Zero-Power Bathythermograph Sensors

The Zero Power Ballast Control (ZPBC) is a technology that relies on microbial energy harvesting developments to enable unsupervised underwater sensing with subsequent surfacing and reporting capabilities. With an ultimate goal of producing simple, small, power- efficient data harvesting nodes with varia-ble buoyancy, the device will be able to monitor ocean temperatures with a stay time ranging from weeks to months and eventually years, providing a longer term than other mechanisms such as the Expendable Bathythermograph (XBT).

Stand-Off Detection of Explosives and Hazardous Chemicals

NRL has developed a Photo-Thermal Infrared Imaging Spectroscopy (PT-IRIS) technology for standoff detection of explosives, illicit drugs, chemical warfare agents, and biological warfare agents. PT-IRIS has been demonstrated for standoff or proximity detection of explosives. This approach employs quantum cascade lasers (QCLs) to illuminate a sample surface with one or more wavelengths, which are selectively absorbed by analytes of interest.

Toxin Detecting Bacteriophage Nanoparticles

NRL has developed phage-like nanoparticles with the ability to detect toxins. The nanoparticles are produced in E. coli and can display many antibodies on its relatively large head. Toxin recognition is made possible with surface modification through either genetic engineering or direct chemical conjugation allowing for the display of llama antibodies. The multiple copies of antibodies per particle increases the detection sensitivity through increased avidity.

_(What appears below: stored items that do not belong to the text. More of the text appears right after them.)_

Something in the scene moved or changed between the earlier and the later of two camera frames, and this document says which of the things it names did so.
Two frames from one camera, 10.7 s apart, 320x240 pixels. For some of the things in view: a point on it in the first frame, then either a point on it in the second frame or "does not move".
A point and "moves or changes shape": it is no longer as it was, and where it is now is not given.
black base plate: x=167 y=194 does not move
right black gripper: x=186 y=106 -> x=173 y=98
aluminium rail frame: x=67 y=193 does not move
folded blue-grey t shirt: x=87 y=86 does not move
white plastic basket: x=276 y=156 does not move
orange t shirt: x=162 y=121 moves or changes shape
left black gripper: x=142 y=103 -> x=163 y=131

Chemical Sensing with Silicon Nanowires in a Vertical Array with a Porous Electrode

NRL has developed through research funded by the Defense Threat Reduction Agency, a gas sensor composed of an array of vertical nanowires topped by a porous electrode. The sensor responds when a substance of interest absorbs on the nanowires, changing their electrical conductivity. The combination of a vertical orientation and a porous top electrode allows for simultaneous exposure and response from huge numbers of individual nanowires. Because of these attributes, the sensor provides a very high signal/noise and short response time.

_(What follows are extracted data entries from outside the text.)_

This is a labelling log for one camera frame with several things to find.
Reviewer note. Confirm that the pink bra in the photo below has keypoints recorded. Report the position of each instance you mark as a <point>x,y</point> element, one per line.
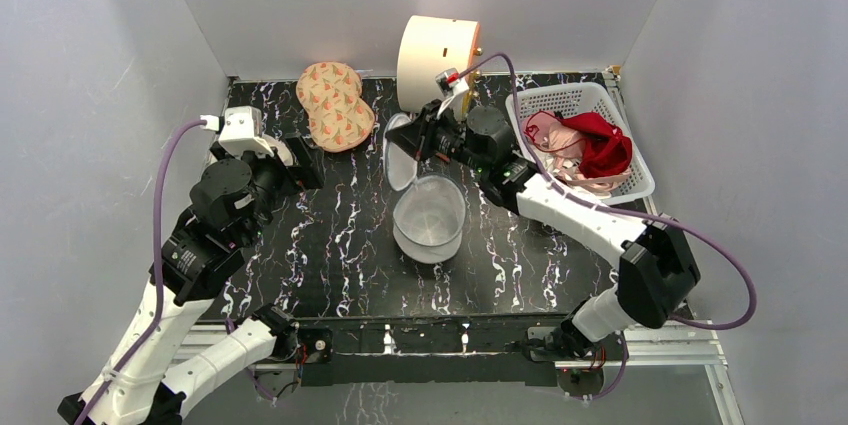
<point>563,147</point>

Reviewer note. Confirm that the cream mesh laundry bag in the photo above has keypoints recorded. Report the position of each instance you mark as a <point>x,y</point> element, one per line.
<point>281,151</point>

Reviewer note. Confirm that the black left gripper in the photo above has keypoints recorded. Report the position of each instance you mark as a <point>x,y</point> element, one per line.
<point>310,170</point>

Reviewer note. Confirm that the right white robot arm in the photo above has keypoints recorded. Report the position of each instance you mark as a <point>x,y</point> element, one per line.
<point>655,271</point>

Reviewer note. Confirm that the white plastic mesh basket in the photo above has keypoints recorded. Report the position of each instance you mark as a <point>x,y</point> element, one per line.
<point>580,137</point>

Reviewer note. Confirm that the red bra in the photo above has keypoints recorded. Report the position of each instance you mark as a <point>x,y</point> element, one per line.
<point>599,144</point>

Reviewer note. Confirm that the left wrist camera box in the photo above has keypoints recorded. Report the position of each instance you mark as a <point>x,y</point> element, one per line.
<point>243,132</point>

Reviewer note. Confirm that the white cylindrical drum appliance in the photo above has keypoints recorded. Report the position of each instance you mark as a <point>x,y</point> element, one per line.
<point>430,46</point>

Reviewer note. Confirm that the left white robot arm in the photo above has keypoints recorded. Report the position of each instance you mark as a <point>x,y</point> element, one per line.
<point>234,200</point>

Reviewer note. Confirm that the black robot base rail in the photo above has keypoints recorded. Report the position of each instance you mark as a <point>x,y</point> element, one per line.
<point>531,349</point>

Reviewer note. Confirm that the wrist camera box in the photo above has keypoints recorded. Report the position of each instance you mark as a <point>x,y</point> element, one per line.
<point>243,132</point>
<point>455,90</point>

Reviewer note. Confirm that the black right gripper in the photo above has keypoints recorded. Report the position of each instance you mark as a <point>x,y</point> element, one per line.
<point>419,138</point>

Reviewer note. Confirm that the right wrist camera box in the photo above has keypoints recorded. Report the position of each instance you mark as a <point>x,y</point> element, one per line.
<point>455,90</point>

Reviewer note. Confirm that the white mesh laundry bag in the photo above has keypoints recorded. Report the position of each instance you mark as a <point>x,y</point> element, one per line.
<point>429,216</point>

Fiber-Optic Environmental Radiation Dosimeter

NRL has patented an all-optical, fiber-optic-coupled remote radiation sensor using NRL’s luminescent, copper-doped quartz material. The key to the technology is the doped quartz material that produces a luminescence signal that is directly proportional to the radiation dose. Individual sensors have an estimated cost of $50 and a lifespan of decades. The sensor is less than 7 mm in diameter by 10 cm in length and is fiber-optic-coupled to a photodetector that is remotely located away from the potential radiation source.

Pseudo-Monolithic Spatial Heterodyne Spectrometer Interferometer

NRL has demonstrated a passive, broadband (8.4 to 11.2 µm), LWIR spectrometer with a resolving power of ~500 that has no moving parts, is immune to scene changes and has high throughput. It uses a compression assembly spatial heterodyne spectrsocopy (SHS) interferometer (C-SHS) which employs precision spacers that result in a robust, self-aligning, economical assembly, and enables easy replacement of optical components.

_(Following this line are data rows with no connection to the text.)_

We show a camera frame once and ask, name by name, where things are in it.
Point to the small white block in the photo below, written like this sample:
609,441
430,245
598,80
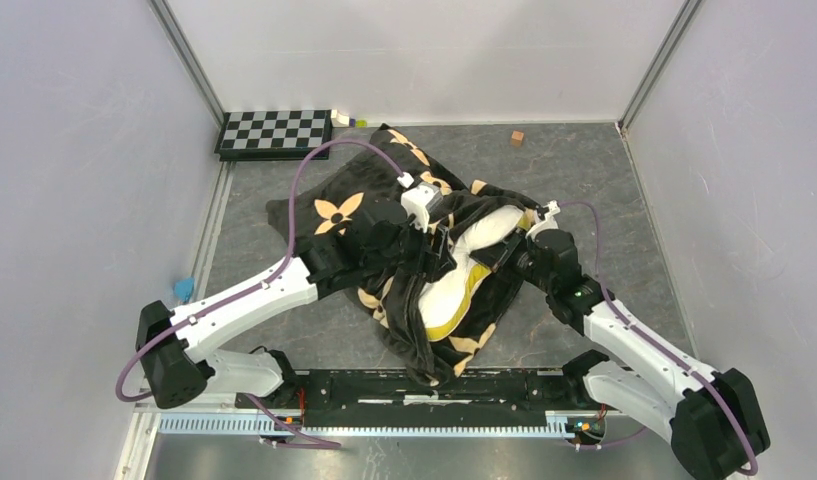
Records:
340,120

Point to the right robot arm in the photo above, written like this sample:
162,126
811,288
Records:
711,420

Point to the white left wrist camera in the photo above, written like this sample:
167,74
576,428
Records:
418,199

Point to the blue clip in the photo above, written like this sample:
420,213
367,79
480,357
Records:
183,290

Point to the small wooden cube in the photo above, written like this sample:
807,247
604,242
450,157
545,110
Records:
517,138

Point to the black white checkerboard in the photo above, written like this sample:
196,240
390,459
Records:
272,135

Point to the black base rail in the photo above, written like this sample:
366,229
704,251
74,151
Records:
512,397

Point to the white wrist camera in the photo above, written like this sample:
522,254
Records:
544,219
418,199

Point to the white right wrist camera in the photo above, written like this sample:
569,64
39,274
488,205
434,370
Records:
544,219

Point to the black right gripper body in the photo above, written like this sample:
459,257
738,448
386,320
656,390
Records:
523,260

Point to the white pillow with yellow edge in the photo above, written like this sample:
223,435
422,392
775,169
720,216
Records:
444,303

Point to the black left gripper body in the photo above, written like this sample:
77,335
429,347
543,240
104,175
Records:
412,253

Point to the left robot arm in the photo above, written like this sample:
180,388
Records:
179,350

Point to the white toothed cable duct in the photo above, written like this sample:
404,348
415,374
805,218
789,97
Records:
257,423

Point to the black pillowcase with yellow flowers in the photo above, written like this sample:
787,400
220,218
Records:
391,296

MIME Chemical Vapor Microsensors

NRL has developed a technology for detecting chemical vapors using low power, low cost, tunable microsensors. This technology is based on metal nanoparticles encapsulated by a single layer of organic molecules. When configured as a film of nanoparticles connected to a small bias current, exposure to a vapor causes conductance changes in the film. The conductance path through the film involves electron tunneling across the somewhat insulating monolayer junctions between nanoparticle conducting cores – referred to as a nanometer-scale metal-insulator-metal ensemble (MIME). Tuning these MIME sensors to a particular vapor is accomplished by designing the structure of the organic molecule in the encapsulating shell to interact with that particular vapor.

Multi-Core Fiber Curvature Sensor

NRL has developed high accuracy, fiber optic curvature sensor technology allowing for 3D shape sensing. The novel shape sensing technology is based on measuring the differential strain between fiber Bragg grating sensors formed in a multicore fiber (MCF). The NRL fiber optic curvature sensor takes advantage of a novel interrogation technique that overcomes many problems prevalent with other methods such as lead sensitivity and environmental sensitivity of the measurement accuracy.

Thick Silicon Drift Detector (Hard X-Ray Spectroscopy)

NRL has developed a method to produce a thicker (2-5mm) silicon drift detector (SDD) with significantly improved hard x-ray spectroscopy performance over current semiconductors (300µm). The NRL method uses gray tone lithography in combination with reactive ion etching (RIE) and deep reactive ion etching (DRIE) which allows for trenches with different depths to be etched into the semiconductor.

Vertical Cell Edge Junction Magnetoelectric Device Family

NRL has developed and demonstrated a new topology for reducing the size of spintronic devices. The device operation is based on the novel concept that the magnetization at the edge of a patterned ferromagnetic thin film element remains substantially parallel to the average magnetization of the element. This enables a near order of magnitude reduction of the device footprint.